Tuesday, 2 July 2019

Ceisteanna (487, 488)

Ruth Coppinger

Ceist:

487. Deputy Ruth Coppinger asked the Minister for Health if he will remove charges for those with haemochromatosis attending venesection clinics; and if he will make a statement on the matter. [28169/19]

Amharc ar fhreagra

Ruth Coppinger

Ceist:

488. Deputy Ruth Coppinger asked the Minister for Health the amount raised in payments by those with haemochromatosis attending venesection clinics in 2018; and if he will make a statement on the matter. [28170/19]

Amharc ar fhreagra

Freagraí scríofa (Ceist ar Health)

I propose to take Questions Nos. 487 and 488 together.

Where venesection is classed as a day case procedure and is not carried out in an out-patient setting, the public in-patient charge applies.

The issue of the provision of therapeutic phlebotomy services for hereditary haemochromatosis patients, including the issue of charges, is under consideration by my Department and the HSE.

It is agreed that such services should be provided at the lowest level of complexity that is clinically and operationally feasible. In time it is envisaged that the majority of this work will be done in a primary care setting.
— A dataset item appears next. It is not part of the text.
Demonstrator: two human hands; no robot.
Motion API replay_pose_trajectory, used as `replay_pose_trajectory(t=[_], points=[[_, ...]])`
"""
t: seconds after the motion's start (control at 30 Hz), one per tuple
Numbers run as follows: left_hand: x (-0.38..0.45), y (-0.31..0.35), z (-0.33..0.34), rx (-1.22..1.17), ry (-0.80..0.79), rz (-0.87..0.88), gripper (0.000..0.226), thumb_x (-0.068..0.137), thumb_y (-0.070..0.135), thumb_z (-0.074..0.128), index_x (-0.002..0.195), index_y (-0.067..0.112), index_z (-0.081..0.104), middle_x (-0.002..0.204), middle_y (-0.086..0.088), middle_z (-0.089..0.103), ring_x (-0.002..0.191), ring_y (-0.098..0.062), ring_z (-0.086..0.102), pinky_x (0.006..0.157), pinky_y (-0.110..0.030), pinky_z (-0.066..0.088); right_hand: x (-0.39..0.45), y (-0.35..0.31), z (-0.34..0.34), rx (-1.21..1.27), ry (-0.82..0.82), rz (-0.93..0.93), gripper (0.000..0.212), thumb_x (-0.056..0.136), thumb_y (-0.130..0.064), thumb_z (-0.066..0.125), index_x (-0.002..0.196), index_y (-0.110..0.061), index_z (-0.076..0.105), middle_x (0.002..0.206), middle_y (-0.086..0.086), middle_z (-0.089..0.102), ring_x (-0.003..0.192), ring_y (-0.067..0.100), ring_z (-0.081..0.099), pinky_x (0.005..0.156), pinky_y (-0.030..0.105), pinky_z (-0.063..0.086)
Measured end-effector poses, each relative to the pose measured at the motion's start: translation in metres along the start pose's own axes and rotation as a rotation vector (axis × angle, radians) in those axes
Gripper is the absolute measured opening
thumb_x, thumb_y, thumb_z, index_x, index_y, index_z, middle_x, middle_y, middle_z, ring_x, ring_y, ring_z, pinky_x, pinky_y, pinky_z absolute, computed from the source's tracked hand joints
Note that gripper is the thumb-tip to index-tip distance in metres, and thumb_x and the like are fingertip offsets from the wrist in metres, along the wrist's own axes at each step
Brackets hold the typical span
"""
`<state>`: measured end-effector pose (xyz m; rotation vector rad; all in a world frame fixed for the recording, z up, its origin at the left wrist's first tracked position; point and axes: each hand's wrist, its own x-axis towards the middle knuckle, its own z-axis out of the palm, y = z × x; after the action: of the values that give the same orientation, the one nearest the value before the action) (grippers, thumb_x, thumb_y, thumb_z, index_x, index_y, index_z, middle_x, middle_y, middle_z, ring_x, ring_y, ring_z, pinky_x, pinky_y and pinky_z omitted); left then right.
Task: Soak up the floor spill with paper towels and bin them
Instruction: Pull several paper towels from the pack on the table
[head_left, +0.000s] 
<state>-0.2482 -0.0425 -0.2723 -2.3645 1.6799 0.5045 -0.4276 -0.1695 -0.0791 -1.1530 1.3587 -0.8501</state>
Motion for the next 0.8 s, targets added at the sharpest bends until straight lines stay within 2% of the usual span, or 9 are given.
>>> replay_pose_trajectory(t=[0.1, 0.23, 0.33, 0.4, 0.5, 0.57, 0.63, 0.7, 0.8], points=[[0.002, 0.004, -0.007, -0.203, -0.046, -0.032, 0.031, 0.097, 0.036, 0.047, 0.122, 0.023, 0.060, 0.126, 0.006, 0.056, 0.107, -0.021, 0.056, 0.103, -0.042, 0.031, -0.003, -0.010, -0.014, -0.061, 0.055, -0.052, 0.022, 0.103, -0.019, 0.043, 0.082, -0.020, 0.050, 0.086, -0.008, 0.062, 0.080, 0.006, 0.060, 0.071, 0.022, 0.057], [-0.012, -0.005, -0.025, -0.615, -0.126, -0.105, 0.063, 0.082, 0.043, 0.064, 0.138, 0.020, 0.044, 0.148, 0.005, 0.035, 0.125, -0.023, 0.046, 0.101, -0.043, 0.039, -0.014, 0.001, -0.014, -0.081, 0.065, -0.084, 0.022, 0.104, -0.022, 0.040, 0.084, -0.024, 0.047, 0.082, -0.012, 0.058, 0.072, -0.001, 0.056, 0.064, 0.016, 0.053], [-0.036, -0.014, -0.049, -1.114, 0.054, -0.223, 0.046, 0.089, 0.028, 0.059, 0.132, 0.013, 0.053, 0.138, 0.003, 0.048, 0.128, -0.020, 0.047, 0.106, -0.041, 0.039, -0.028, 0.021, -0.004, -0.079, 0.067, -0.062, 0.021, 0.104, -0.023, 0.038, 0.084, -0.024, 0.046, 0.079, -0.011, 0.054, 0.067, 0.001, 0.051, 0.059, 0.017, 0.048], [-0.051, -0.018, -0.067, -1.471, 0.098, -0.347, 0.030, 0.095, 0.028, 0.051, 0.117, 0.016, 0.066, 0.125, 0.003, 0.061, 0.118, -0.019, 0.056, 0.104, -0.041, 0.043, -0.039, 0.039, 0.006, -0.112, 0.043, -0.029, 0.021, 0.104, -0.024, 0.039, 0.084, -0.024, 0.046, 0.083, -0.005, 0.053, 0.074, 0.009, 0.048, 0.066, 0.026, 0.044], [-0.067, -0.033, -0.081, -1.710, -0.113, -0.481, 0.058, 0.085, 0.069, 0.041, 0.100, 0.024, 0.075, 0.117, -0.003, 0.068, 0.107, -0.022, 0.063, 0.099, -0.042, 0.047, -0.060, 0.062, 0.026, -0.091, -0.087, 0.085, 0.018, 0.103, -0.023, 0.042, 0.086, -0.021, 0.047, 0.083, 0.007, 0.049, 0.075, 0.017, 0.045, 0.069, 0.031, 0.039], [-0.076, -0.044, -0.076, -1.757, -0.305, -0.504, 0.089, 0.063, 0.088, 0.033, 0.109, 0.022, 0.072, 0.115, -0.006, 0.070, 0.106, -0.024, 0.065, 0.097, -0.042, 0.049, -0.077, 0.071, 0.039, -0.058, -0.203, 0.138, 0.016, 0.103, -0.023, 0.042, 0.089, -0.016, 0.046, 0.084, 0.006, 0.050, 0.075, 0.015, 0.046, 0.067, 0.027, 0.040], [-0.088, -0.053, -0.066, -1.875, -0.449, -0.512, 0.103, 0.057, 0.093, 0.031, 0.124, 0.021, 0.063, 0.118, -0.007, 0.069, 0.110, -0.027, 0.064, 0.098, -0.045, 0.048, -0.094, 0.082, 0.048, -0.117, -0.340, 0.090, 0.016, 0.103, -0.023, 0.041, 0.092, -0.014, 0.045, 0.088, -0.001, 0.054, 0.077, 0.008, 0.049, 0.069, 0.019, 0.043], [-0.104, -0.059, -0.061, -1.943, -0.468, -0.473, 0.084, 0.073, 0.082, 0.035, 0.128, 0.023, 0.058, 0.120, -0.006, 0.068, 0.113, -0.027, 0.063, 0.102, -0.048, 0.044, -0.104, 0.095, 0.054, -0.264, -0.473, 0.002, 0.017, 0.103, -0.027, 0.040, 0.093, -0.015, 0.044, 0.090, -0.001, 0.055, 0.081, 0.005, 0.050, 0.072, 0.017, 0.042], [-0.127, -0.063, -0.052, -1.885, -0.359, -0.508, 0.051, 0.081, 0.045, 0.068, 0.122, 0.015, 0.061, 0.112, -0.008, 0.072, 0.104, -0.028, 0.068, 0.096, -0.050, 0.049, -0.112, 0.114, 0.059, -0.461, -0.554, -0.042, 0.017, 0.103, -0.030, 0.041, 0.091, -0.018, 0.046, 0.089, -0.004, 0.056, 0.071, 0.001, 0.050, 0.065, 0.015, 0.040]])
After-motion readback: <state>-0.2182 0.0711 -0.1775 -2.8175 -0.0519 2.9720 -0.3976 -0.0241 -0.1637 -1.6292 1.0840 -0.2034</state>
Meanwhile, the Irish Blood Transfusion Service is now accepting hereditary haemochromatosis patients who are eligible to donate blood at their fixed and mobile donation clinics nationwide.

Patients can attend a maximum of four times a year with a minimum of ninety days between phlebotomies. The patient's hereditary haemochromatosis will continue to be managed by their physician, including the monitoring of ferritin levels.

In respect of the question concerning the amount raised in payments by those with haemochromatosis attending venesection clinics in 2018. This is a service matter for the Health Service Executive and I have asked them to respond directly to the Deputy.